Exercise: Repeat the listing verbatim. Drop any pictures.

Given data:

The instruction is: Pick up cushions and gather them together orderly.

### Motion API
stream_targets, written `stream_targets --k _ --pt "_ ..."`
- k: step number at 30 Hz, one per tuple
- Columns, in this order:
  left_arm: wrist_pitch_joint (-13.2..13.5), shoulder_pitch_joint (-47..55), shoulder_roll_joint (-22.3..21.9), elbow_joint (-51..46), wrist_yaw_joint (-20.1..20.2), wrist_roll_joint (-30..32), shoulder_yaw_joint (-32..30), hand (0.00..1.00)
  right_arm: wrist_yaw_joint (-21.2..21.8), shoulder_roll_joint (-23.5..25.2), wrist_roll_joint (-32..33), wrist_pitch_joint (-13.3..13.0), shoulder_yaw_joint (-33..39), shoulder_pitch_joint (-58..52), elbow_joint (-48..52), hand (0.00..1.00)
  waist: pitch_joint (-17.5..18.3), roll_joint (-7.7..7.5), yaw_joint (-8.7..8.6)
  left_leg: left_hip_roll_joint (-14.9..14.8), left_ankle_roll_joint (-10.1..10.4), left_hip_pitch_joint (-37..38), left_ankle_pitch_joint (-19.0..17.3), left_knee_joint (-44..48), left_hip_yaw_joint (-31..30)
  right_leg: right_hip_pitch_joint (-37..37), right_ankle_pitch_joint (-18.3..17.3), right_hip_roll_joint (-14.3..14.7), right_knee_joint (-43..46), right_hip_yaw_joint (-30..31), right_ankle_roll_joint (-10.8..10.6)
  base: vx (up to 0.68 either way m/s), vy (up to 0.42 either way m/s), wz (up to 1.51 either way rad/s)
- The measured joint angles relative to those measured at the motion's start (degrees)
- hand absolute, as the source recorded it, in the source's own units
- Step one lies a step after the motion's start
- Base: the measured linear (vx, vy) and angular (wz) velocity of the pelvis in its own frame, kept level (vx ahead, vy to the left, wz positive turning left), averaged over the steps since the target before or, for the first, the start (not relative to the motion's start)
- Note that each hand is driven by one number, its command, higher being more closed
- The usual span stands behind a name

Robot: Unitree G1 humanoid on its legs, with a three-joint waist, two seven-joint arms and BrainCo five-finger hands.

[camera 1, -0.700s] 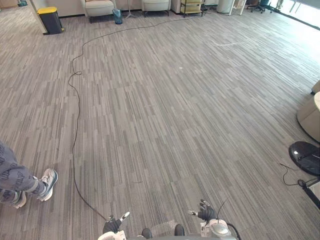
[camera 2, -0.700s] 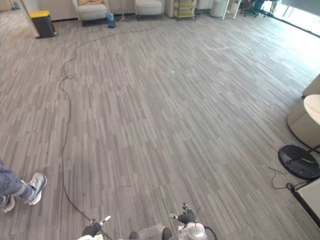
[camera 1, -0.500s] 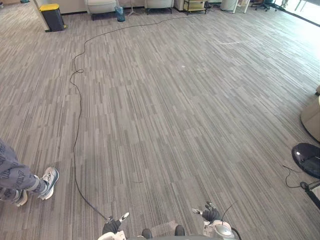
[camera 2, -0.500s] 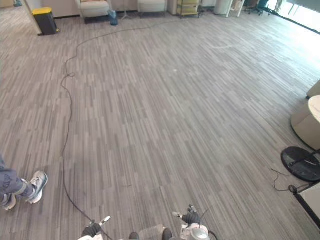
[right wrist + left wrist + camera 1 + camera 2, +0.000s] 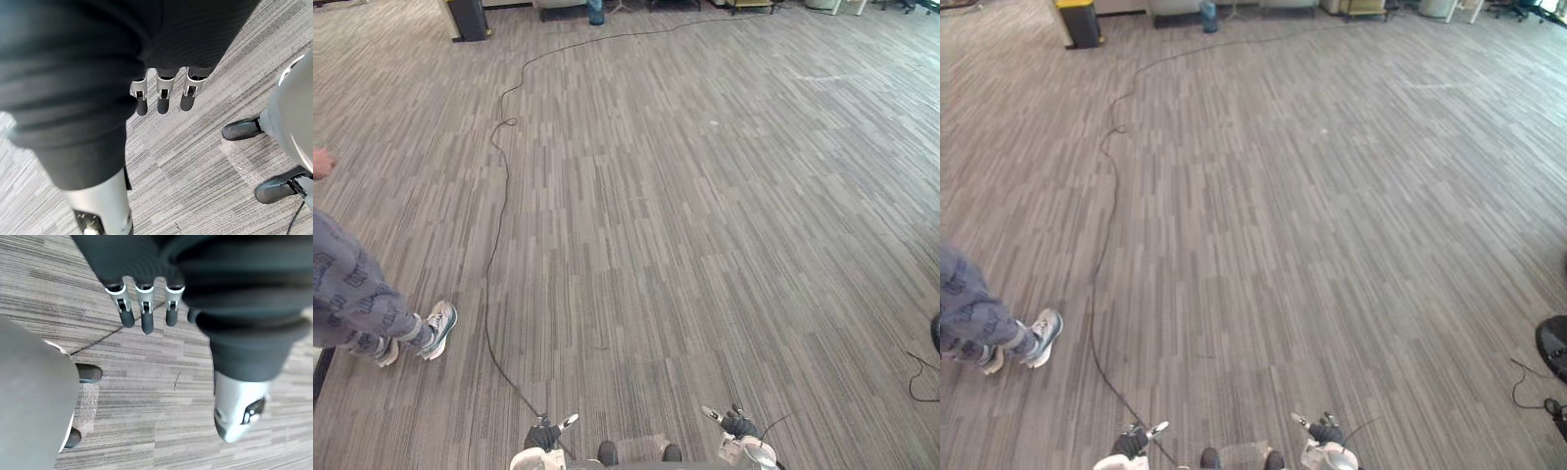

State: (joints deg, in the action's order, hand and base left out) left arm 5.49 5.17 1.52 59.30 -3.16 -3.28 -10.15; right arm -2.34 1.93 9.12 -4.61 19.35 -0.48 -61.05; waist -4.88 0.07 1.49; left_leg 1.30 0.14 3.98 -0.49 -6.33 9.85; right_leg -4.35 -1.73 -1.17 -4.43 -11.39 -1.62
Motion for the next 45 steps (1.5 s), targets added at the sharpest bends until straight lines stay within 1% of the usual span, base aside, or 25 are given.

Worked solution:
The instruction is: Pick up cushions and gather them together orderly.

### Motion API
stream_targets, written `stream_targets --k _ --pt "_ ..."`
- k: step number at 30 Hz, one per tuple
- Columns, in this order:
  left_arm: wrist_pitch_joint (-13.2..13.5), shoulder_pitch_joint (-47..55), shoulder_roll_joint (-22.3..21.9), elbow_joint (-51..46), wrist_yaw_joint (-20.1..20.2), wrist_roll_joint (-30..32), shoulder_yaw_joint (-32..30), hand (0.00..1.00)
  right_arm: wrist_yaw_joint (-21.2..21.8), shoulder_roll_joint (-23.5..25.2), wrist_roll_joint (-32..33), wrist_pitch_joint (-13.3..13.0), shoulder_yaw_joint (-33..39), shoulder_pitch_joint (-58..52), elbow_joint (-48..52), hand (0.00..1.00)
  waist: pitch_joint (-17.5..18.3), roll_joint (-7.7..7.5), yaw_joint (-8.7..8.6)
  left_leg: left_hip_roll_joint (-14.9..14.8), left_ankle_roll_joint (-10.1..10.4), left_hip_pitch_joint (-37..38), left_ankle_pitch_joint (-19.0..17.3), left_knee_joint (-44..48), left_hip_yaw_joint (-31..30)
  right_leg: right_hip_pitch_joint (-37..37), right_ankle_pitch_joint (-18.3..17.3), right_hip_roll_joint (-14.3..14.7), right_knee_joint (-43..46), right_hip_yaw_joint (-30..31), right_ankle_roll_joint (-10.8..10.6)
  base: vx (up to 0.68 either way m/s), vy (up to 0.42 either way m/s), wz (up to 1.51 either way rad/s)
- The measured joint angles relative to those measured at the motion's start (degrees)
- hand absolute, as the source recorded it, in the source's own units
- Step one lies a step after the motion's start
- Base: the measured linear (vx, vy) and angular (wz) velocity of the pelvis in its own frame, kept level (vx ahead, vy to the left, wz positive turning left), averaged over the steps since the target before or, for the first, the start (not relative to the motion's start)
- Note that each hand is driven by one number, its command, higher being more closed
- The usual span stands behind a name

Robot: Unitree G1 humanoid on its legs, with a three-joint waist, two seven-joint arms and BrainCo five-finger hands.

[camera 1, -0.700s] 
[camera 2, -0.700s] 
[camera 1, -0.500s] 
[camera 2, -0.500s] 
[right wrist + left wrist + camera 1 + camera 2, +0.000s] 

State: (joints deg, in the action's order, hand and base left out) left arm 5.49 5.17 1.52 59.30 -3.16 -3.28 -10.15; right arm -2.34 1.93 9.12 -4.61 19.35 -0.48 -61.05; waist -4.88 0.07 1.49; left_leg 1.30 0.14 3.98 -0.49 -6.33 9.85; right_leg -4.35 -1.73 -1.17 -4.43 -11.39 -1.62
Motion for the next 45 steps (1.5 s), targets added at the sharpest bends until straight lines stay within 1% of the usual span, base aside, or 25 are given.

That completes the answer.